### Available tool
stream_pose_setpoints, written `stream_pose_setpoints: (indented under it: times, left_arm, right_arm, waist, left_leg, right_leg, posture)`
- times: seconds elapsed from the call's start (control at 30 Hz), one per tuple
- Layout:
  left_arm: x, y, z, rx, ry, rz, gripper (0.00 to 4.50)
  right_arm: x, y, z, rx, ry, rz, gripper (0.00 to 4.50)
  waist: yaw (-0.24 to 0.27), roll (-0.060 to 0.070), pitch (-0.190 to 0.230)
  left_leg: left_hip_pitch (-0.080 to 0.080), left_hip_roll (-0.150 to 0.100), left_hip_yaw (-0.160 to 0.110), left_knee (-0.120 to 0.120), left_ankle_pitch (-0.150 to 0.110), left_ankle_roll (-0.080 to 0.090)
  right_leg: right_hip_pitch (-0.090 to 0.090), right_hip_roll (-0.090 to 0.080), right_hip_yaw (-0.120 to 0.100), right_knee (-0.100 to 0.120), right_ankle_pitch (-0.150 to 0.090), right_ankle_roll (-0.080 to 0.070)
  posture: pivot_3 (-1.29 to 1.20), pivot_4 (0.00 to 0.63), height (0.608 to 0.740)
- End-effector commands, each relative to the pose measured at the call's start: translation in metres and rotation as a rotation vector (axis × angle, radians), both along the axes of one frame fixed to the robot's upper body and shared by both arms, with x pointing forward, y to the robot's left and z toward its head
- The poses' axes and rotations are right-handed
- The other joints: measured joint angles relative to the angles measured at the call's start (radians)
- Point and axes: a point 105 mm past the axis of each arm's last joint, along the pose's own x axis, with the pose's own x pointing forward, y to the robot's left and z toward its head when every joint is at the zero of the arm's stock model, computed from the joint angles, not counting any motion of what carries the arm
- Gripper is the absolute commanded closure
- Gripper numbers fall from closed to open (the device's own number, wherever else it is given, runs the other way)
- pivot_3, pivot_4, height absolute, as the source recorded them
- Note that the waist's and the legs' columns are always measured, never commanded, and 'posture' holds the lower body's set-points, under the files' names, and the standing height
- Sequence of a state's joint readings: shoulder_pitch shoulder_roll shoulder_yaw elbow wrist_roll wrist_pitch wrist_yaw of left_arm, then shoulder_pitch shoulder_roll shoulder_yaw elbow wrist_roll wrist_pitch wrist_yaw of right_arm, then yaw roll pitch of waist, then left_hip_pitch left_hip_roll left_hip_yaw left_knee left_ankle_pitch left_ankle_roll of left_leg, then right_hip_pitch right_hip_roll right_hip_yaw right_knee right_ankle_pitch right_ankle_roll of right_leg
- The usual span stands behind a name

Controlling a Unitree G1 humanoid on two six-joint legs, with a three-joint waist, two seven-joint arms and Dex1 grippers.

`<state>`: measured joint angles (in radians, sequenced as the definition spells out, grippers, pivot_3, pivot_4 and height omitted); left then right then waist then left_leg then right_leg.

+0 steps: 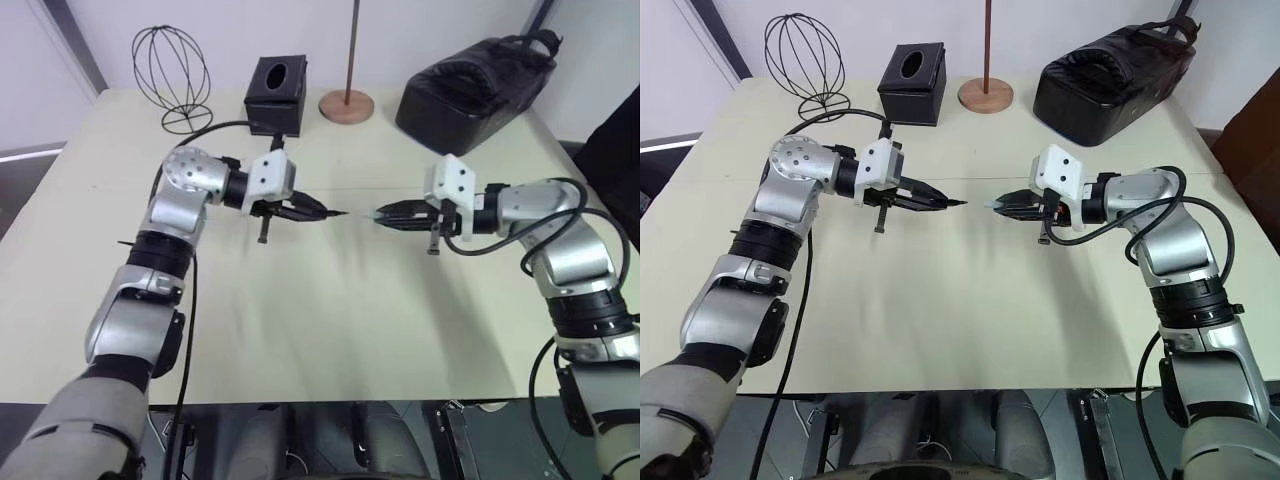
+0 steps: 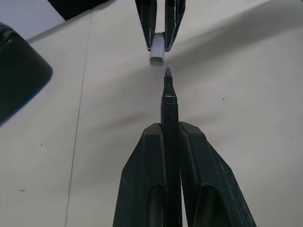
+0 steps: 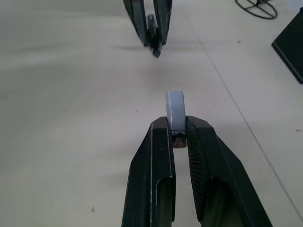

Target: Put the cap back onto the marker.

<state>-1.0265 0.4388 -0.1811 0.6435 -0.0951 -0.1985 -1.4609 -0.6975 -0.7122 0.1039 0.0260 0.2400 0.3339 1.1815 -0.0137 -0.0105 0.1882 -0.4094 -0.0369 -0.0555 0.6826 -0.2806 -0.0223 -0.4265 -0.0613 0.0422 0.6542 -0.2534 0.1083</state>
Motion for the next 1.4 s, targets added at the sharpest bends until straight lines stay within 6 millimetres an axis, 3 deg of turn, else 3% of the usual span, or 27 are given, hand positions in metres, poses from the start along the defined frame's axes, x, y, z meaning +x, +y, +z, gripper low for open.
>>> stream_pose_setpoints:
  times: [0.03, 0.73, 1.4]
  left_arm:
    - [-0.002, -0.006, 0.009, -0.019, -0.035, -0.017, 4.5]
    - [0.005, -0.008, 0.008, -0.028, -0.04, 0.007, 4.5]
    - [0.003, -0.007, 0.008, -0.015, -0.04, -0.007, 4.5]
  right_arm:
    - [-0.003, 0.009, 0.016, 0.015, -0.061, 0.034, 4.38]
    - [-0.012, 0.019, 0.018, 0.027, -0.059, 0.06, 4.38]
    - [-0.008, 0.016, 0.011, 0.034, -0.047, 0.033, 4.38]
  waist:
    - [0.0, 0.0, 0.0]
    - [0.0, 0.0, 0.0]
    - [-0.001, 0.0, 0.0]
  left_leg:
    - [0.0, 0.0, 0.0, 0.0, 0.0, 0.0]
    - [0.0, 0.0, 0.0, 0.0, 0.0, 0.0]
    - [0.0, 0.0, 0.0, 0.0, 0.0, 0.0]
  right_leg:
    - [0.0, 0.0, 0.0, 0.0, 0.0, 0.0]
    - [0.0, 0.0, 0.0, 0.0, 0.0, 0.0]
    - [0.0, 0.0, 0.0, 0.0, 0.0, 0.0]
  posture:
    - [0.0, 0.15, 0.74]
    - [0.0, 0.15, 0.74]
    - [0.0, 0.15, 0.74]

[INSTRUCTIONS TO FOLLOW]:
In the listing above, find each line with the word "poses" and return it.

[OUTPUT FOR THIS TASK]:
- The poses' axes and rotations are right-handed
Motion for the next 1.4 s, targets added at the sharpest bends until straight lines stay within 6 millimetres an axis, 3 deg of turn, else 3% of the usual span, or 27 are given, hand positions in metres, poses from the start along the defined frame's axes, x, y, z meaning +x, +y, +z, gripper low for open.

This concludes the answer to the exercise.